オリエの言葉にルーディアは顔をしかめた。…セアラ・アンダーソン。名前とイメージしか知らないその少女のことが、今のルーディアにとって、一番気がかりな存在になっていた。


 サイラスの眠る一角に到着すると、室内にはセンターの職員が数名ほどいた。今朝がたオリエが急遽招集をかけて配置したスタッフで、春にルーディアの健診を行っている職員たちだ。


オリエは、モニターを監視するエナのそばに、無言で近づいた。

「エナ、そろそろ休憩を…」

「わかってます」


エナは疲れたため息をつく。オリエは入り口で立ち止まったままのルーディアに声をかけた。

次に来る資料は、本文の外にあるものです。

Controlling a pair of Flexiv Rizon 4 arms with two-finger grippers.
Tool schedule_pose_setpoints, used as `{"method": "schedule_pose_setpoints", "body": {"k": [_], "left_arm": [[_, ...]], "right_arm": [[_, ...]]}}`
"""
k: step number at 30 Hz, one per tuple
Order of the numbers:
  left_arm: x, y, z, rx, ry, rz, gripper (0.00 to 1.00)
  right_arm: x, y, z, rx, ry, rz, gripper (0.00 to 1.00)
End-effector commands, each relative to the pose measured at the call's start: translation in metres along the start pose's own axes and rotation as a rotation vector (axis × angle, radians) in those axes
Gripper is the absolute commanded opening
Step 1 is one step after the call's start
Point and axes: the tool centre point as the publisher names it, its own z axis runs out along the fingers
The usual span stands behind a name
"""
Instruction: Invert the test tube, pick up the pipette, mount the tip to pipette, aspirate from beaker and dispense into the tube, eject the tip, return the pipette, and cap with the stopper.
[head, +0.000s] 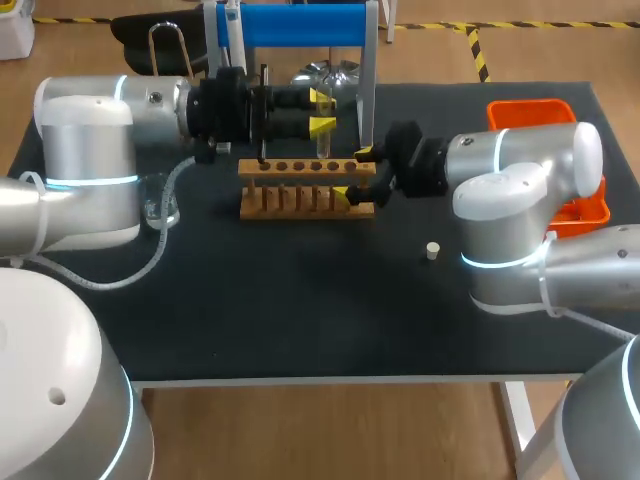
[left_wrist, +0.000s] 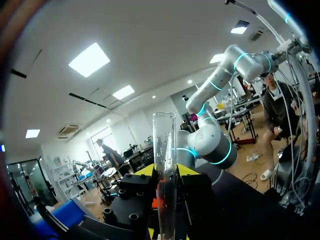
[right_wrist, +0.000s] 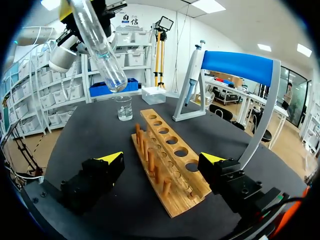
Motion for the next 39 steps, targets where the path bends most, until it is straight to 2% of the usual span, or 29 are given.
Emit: {"method": "schedule_pose_setpoints", "body": {"k": [1, 7, 10, 39], "left_arm": [[-0.01, 0.004, 0.008, -0.045, -0.017, -0.091, 0.0], [-0.024, 0.015, 0.011, -0.09, -0.069, -0.175, 0.0], [-0.029, 0.019, 0.015, -0.12, -0.094, -0.174, 0.0], [-0.031, 0.02, 0.016, -0.116, -0.088, -0.174, 0.0]], "right_arm": [[0.0, 0.0, 0.0, -0.001, -0.002, 0.0, 1.0], [0.0, 0.0, 0.0, -0.001, -0.002, 0.0, 1.0], [0.0, 0.0, 0.0, -0.001, -0.002, 0.0, 1.0], [0.0, 0.0, 0.0, -0.001, -0.002, 0.0, 1.0]]}}
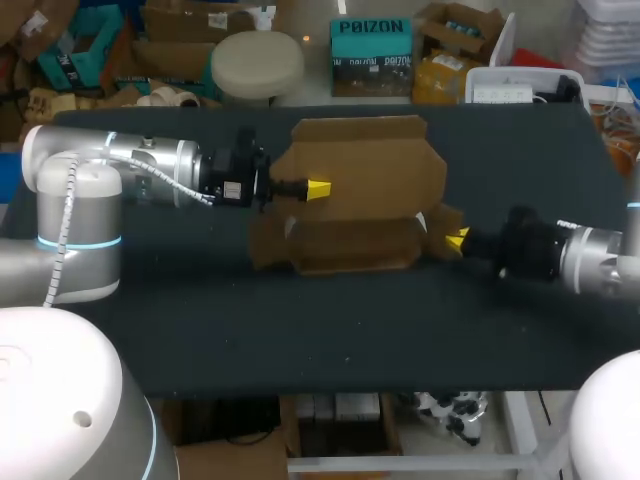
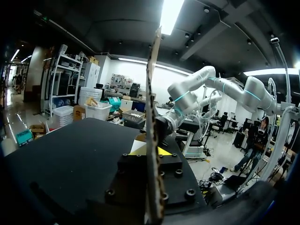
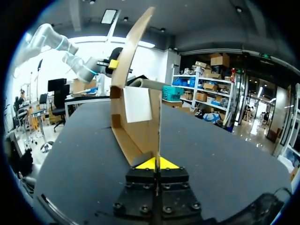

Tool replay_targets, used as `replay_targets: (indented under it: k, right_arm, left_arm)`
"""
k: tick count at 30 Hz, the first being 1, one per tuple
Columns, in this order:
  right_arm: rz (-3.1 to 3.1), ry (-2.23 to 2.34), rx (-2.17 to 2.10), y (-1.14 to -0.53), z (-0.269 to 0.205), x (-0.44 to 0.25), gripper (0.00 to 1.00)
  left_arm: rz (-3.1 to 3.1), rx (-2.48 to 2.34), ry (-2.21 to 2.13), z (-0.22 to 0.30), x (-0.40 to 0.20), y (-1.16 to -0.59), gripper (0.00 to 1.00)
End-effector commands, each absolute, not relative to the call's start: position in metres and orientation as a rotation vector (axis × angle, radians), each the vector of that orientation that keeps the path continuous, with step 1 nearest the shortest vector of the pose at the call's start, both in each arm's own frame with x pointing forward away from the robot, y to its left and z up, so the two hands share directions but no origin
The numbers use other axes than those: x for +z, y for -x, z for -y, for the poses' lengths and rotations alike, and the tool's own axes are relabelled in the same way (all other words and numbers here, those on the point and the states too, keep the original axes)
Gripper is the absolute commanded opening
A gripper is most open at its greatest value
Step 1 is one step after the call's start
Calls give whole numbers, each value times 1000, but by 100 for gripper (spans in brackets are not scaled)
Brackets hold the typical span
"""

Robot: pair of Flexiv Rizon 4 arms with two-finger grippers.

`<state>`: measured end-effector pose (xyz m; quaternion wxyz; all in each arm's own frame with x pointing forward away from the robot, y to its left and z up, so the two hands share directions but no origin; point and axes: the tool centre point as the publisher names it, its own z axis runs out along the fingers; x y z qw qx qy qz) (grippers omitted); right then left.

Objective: Assemble the packaging by folding the flat box into shape, placing the metal phone stand inside, and closing the box properly

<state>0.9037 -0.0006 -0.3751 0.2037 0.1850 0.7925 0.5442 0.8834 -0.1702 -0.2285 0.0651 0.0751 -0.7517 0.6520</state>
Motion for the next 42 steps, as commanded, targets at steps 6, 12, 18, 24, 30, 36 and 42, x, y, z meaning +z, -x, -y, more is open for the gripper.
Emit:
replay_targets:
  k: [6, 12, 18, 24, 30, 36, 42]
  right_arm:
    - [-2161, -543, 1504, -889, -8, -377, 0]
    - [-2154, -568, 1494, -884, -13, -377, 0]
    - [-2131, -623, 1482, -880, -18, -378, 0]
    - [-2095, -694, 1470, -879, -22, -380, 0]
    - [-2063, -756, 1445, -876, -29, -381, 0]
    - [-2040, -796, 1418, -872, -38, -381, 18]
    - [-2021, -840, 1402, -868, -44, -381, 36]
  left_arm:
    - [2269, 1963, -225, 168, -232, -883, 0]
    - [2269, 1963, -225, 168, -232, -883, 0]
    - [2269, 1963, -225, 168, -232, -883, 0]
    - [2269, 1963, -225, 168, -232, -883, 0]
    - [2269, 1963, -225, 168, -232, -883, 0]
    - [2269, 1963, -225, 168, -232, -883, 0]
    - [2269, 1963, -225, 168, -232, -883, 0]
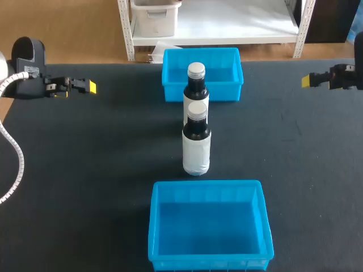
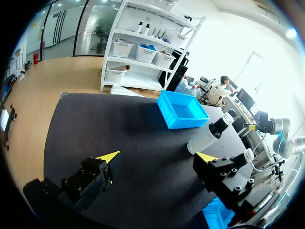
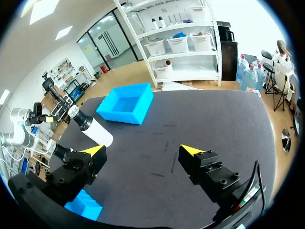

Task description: Pick up the bottle, and place it in the far bin if it is heavy, or in the near bin if it is light.

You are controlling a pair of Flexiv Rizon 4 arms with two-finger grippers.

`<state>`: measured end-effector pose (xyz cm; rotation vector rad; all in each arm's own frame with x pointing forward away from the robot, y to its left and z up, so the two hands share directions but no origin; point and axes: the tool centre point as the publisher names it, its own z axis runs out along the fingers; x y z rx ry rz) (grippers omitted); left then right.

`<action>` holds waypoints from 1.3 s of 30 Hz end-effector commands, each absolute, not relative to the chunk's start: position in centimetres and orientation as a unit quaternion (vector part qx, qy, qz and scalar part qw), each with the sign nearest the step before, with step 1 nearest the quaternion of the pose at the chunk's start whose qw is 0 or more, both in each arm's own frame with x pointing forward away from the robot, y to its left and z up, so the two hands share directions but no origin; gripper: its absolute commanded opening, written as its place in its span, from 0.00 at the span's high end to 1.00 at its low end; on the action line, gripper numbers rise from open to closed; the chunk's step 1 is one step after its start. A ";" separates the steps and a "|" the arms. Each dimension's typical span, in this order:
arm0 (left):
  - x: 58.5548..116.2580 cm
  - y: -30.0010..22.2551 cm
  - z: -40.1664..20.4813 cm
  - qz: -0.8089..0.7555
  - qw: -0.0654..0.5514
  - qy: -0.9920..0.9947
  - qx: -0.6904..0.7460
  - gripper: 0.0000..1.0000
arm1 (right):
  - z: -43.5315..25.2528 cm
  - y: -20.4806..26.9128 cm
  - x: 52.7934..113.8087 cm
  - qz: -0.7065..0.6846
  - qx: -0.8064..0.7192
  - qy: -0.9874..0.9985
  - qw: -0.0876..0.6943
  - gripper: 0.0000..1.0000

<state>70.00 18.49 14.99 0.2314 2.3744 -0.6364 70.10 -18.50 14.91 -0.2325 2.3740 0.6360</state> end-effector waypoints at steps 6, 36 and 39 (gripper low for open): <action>70.0 18.5 15.0 -0.243 0.330 0.908 0.088 0.00 | 15.0 -18.5 70.0 0.242 -0.088 0.908 0.330 0.00; 70.0 18.5 15.0 -0.243 0.330 0.908 0.088 0.00 | 17.6 -17.6 69.5 0.280 -0.500 0.781 0.248 0.00; 70.0 18.5 15.0 -0.243 0.330 0.908 0.088 0.00 | 17.6 -17.6 69.5 0.280 -0.500 0.781 0.248 0.00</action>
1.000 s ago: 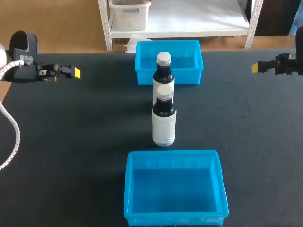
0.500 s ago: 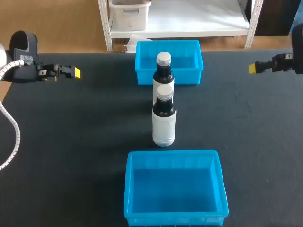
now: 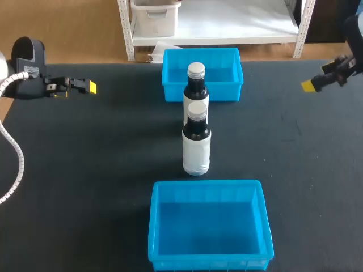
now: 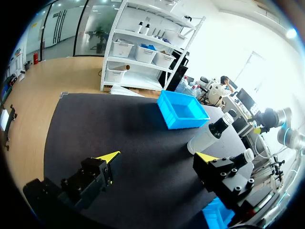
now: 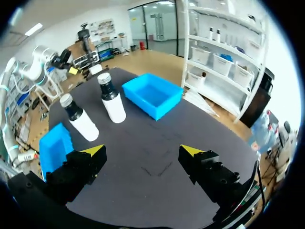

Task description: Pick up the bottle, and place it in the far bin if it is heavy, or in the near bin if it is light.

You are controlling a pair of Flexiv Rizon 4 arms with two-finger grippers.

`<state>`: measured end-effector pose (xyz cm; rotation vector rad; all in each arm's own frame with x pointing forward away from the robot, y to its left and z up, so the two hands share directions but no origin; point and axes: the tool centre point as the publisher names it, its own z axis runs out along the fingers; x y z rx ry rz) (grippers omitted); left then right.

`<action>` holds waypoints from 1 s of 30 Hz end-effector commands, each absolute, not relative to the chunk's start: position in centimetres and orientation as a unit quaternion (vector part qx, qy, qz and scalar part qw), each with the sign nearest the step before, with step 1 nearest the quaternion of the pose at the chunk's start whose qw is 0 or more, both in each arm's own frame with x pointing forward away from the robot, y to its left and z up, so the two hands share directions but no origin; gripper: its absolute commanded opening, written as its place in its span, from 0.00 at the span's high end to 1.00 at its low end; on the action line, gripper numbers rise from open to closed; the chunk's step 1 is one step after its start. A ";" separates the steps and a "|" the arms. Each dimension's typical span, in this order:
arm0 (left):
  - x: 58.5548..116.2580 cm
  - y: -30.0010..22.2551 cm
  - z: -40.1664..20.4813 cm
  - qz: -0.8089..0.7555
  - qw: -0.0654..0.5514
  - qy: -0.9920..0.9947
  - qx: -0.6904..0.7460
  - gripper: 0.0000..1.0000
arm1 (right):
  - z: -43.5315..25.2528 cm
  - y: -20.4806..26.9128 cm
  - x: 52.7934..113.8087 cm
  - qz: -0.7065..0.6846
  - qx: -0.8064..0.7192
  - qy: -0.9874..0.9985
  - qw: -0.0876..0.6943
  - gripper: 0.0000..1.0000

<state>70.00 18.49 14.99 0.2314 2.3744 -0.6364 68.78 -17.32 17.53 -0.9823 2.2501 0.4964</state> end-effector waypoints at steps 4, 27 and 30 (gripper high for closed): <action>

「ルーディア、そのままサイラスのポットに近づいてくれる?」

ルーディアは足音を立てないように、静かにサイラスの眠るポットに近づいた。オリエはモニターに視線を戻した。顕著な反応は見られない。


「ルーディア、そこからここに跳ぶことは出来る?」

「出来るわよ?」

「なら、跳んで来て」


オリエのその言葉に呼応するように、各々で作業に従事していたスタッフたちが、こっそりと顔を上げた。距離にして本の数メートル。歩いたところで大差はない。が、ルーディアは素直に跳んだ。


「出ました」

「連動してるわね…」


二人の博士はモニターを凝視しながら、頷いた。言いつけに素直に従ったルーディアも、モニターを見ようと背伸びをした。


「睡眠の波形は…」

「若干、変化がみられるわね」

「干渉を受けてる?」


オリエは深々とため息をついた。


「ここにはしばらく、私がついています。あなたはアナベルとウォルターに会ってきなさい」


オリエの言葉にエナはじっとモニターを凝視し続ける。


「一時間後に始めましょう。あなたは…ルーディアを、連れていく?」

と、返事をしないエナに向かって、オリエはシニカルな調子で言葉を続ける。エナは気分を害した様子でオリエを一瞥すると

「一人で行けます」

と、応じる。オリエは微笑むと

「そう、なら、一時間後にここで会いましょう」

「わかったわ」

それだけ言うと、エナは立ち上がり部屋から出て行った。


ルーディアは気遣わし気な眼差しで、エナの後姿を見送った。